Claudia shrugged. “Killer robots aren’t exactly the weirdest thing I’ve seen on the job.”
“Are they not?” He looked at her almost too closely for comfort, for a few moments. “You’re a bit young for UNIT, and Torchwood hasn’t expanded to the Americas yet, which, given the local year, would most likely make you a Warehouse employee. How is Mrs. Frederic, anyway?”
“I - um. I... wouldn’t know. Kinda left the Warehouse, long story, may or may not be someone screwing with my head involved.” How this guy and his terrible taste in fashion had managed to find out about the Warehouse, never mind get chummy enough with Mrs. F to ask how she was doing, Claudia had no idea, but as long as he seemed to know what was going on, she saw no harm in talking about it.
Unfortunate Bow Tie Dude fiddled with his screwdriver thing, then pointed it at Claudia; given what had happened to the robots, she couldn’t help flinching, but it made a different sound this time. Still, she didn’t open her eyes again until he said, “No, it appears your brain is perfectly normal.”
“Well, that’s a relief, but I’m not sure I’m in a hurry to go back there. Don’t know... what kind of reception I’d get.” She hated to think of it like that, but considering the cards seemed stacked against her and she only had the word of a crazy guy with a screwdriver that didn’t look or act like a screwdriver to the contrary, she had to at least acknowledge the possibility.
“Understandable.
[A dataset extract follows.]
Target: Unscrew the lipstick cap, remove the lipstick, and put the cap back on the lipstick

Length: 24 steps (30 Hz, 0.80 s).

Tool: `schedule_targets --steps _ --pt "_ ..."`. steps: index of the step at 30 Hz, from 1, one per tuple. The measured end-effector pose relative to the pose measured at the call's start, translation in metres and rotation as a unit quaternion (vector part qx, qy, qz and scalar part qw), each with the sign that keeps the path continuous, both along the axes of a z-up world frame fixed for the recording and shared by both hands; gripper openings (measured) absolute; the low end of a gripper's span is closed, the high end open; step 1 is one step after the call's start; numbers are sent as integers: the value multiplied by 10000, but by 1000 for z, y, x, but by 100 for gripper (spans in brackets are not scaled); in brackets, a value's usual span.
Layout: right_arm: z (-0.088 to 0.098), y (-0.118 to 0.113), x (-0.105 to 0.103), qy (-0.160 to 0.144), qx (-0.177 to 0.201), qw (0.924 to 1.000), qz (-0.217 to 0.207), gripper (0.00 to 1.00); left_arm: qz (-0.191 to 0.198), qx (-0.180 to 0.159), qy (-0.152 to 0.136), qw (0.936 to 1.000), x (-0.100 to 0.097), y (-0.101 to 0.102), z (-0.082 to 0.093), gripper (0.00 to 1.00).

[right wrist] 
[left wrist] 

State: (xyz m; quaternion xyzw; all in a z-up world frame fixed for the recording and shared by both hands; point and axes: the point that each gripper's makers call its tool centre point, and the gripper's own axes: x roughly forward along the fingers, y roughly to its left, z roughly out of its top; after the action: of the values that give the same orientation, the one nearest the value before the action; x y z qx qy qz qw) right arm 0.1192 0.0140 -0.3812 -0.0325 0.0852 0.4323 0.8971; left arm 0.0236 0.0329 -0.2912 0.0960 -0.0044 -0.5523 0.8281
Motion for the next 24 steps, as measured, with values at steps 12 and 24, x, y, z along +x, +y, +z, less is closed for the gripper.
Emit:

But Warehouse employees are hardly cut out for inaction, even when they choose to leave.”
“So... what’re you getting at here, Claudia and Unfortunate Bow Tie Dude Battle Robots Across the Country?” She had to admit, it sounded like a great title for a comic book, if nothing else.
“Oh, there’s much more excitement to be had than Cybermen, especially with the whole of time and space at hand, and...” He looked at her funny again, then sighed. “Really, don’t the Regents tell anyone about the Doctor anymore? I would have thought you’d all know me when you met me.”
“From my experience, they don’t tell anyone much of anything. And you gotta admit, it’s a pretty terrible tie.”
“I have to admit no such thing. Are you coming, or not?”
Claudia wasn’t sure if she really knew what she was getting herself into - but then again, that hadn’t stopped her from trying to save Joshua, or from hunting Artie down when she realised she couldn’t do it alone. So she smirked, and said, “Bring it on, Bow Tie Dude.”